Give the data below again exactly as written, but without the pictures.

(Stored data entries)
**********

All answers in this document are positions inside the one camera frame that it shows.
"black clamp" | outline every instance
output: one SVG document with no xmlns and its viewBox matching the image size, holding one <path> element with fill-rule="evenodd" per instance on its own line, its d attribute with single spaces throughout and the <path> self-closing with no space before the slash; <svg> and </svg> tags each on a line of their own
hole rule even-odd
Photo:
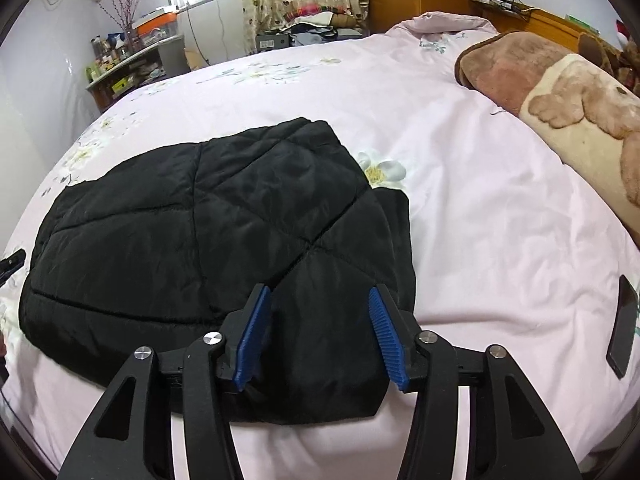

**********

[FINISHED EXERCISE]
All answers in this document are positions inside the one camera frame that it shows.
"black clamp" | outline every instance
output: one SVG document with no xmlns and its viewBox matching the image size, holding one <path> element with fill-rule="evenodd" per instance on its own line, its d attribute with single spaces throughout and the <path> self-closing with no space before the slash; <svg> and </svg> tags each on a line of their own
hole rule even-odd
Photo:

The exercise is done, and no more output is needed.